## [Work request]
If an entry holds a picture, leave that picture out and reproduce everything else exactly.

## [Records shown]
◇ ◇ ◇

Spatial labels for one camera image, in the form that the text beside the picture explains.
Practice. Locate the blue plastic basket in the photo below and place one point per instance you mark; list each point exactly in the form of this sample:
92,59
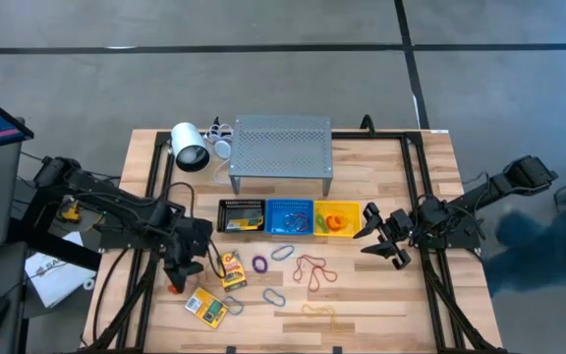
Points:
273,209

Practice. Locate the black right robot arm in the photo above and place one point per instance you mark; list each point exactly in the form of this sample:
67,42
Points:
509,184

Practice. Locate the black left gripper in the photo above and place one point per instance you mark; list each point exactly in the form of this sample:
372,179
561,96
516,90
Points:
189,241

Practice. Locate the white round puck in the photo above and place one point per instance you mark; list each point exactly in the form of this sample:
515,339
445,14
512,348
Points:
222,149

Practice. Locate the grey perforated metal shelf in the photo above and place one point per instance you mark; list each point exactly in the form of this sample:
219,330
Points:
280,147

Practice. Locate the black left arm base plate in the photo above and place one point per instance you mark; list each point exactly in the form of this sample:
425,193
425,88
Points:
126,242

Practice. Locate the black table clamp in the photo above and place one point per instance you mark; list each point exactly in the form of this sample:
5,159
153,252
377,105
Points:
231,350
337,350

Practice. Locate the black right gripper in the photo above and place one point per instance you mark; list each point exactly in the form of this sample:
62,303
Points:
398,226

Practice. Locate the white tape roll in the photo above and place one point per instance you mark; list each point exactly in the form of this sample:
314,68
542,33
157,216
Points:
84,284

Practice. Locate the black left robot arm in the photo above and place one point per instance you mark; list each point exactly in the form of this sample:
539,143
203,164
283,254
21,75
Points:
116,211

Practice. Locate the person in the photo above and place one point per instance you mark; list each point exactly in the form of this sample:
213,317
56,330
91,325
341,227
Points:
538,251

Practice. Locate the yellow plastic basket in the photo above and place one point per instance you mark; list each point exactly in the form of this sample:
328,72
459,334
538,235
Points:
354,209

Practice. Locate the black support beam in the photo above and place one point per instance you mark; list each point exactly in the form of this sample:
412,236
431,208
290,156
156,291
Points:
52,248

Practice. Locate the white label sticker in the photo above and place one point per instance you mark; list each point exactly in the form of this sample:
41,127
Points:
440,131

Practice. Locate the white cylindrical spotlight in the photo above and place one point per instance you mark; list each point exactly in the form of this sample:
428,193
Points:
185,137

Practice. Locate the black plastic basket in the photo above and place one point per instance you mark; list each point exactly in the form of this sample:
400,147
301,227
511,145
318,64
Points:
229,206

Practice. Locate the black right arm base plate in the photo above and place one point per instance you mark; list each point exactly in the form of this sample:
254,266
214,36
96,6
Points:
465,241

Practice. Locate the yellow rubber band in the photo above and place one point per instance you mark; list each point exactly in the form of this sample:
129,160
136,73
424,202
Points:
333,322

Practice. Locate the white paper booklet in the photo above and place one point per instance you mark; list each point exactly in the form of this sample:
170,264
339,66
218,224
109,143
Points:
57,285

◇ ◇ ◇

## [Problem solution]
Spatial labels for one camera image, in the form that the text beside the picture explains.
Practice. Locate the blue plastic basket in the photo below and place one point per instance you mark; list each point exactly in the form of this sample:
92,59
Points:
273,209

Practice. Locate the black right robot arm in the photo above and place one point per instance you mark; list each point exactly in the form of this sample:
67,42
Points:
509,184

Practice. Locate the black left gripper in the photo above and place one point per instance you mark; list each point exactly in the form of this sample:
372,179
561,96
516,90
Points:
189,241

Practice. Locate the white round puck in the photo above and place one point per instance you mark; list each point exactly in the form of this sample:
515,339
445,14
512,348
Points:
222,149

Practice. Locate the grey perforated metal shelf in the photo above and place one point per instance you mark; list each point exactly in the form of this sample:
219,330
Points:
280,147

Practice. Locate the black left arm base plate in the photo above and place one point per instance you mark; list each point exactly in the form of this sample:
425,193
425,88
Points:
126,242

Practice. Locate the black table clamp in the photo above and place one point per instance you mark; list each point exactly in the form of this sample:
5,159
153,252
377,105
Points:
231,350
337,350

Practice. Locate the black right gripper in the photo above and place one point per instance you mark; list each point exactly in the form of this sample:
62,303
Points:
398,226

Practice. Locate the white tape roll in the photo above and place one point per instance you mark; list each point exactly in the form of this sample:
314,68
542,33
157,216
Points:
84,284

Practice. Locate the black left robot arm in the photo above and place one point per instance you mark; list each point exactly in the form of this sample:
539,143
203,164
283,254
21,75
Points:
116,211

Practice. Locate the person in the photo above and place one point per instance you mark; list each point exactly in the form of this sample:
213,317
56,330
91,325
341,227
Points:
538,251

Practice. Locate the yellow plastic basket in the photo above and place one point per instance you mark; list each point exactly in the form of this sample:
328,72
459,334
538,235
Points:
354,209

Practice. Locate the black support beam in the photo above and place one point per instance you mark; list each point exactly in the form of this sample:
412,236
431,208
290,156
156,291
Points:
52,248

Practice. Locate the white label sticker in the photo above and place one point per instance you mark; list each point exactly in the form of this sample:
41,127
Points:
440,131

Practice. Locate the white cylindrical spotlight in the photo above and place one point per instance you mark; list each point exactly in the form of this sample:
428,193
Points:
185,137

Practice. Locate the black plastic basket in the photo above and place one point per instance you mark; list each point exactly in the form of this sample:
400,147
301,227
511,145
318,64
Points:
229,206

Practice. Locate the black right arm base plate in the photo above and place one point per instance you mark; list each point exactly in the form of this sample:
254,266
214,36
96,6
Points:
465,241

Practice. Locate the yellow rubber band in the photo above and place one point per instance you mark; list each point exactly in the form of this sample:
129,160
136,73
424,202
Points:
333,322

Practice. Locate the white paper booklet in the photo above and place one point per instance you mark; list each point exactly in the form of this sample:
170,264
339,66
218,224
109,143
Points:
57,285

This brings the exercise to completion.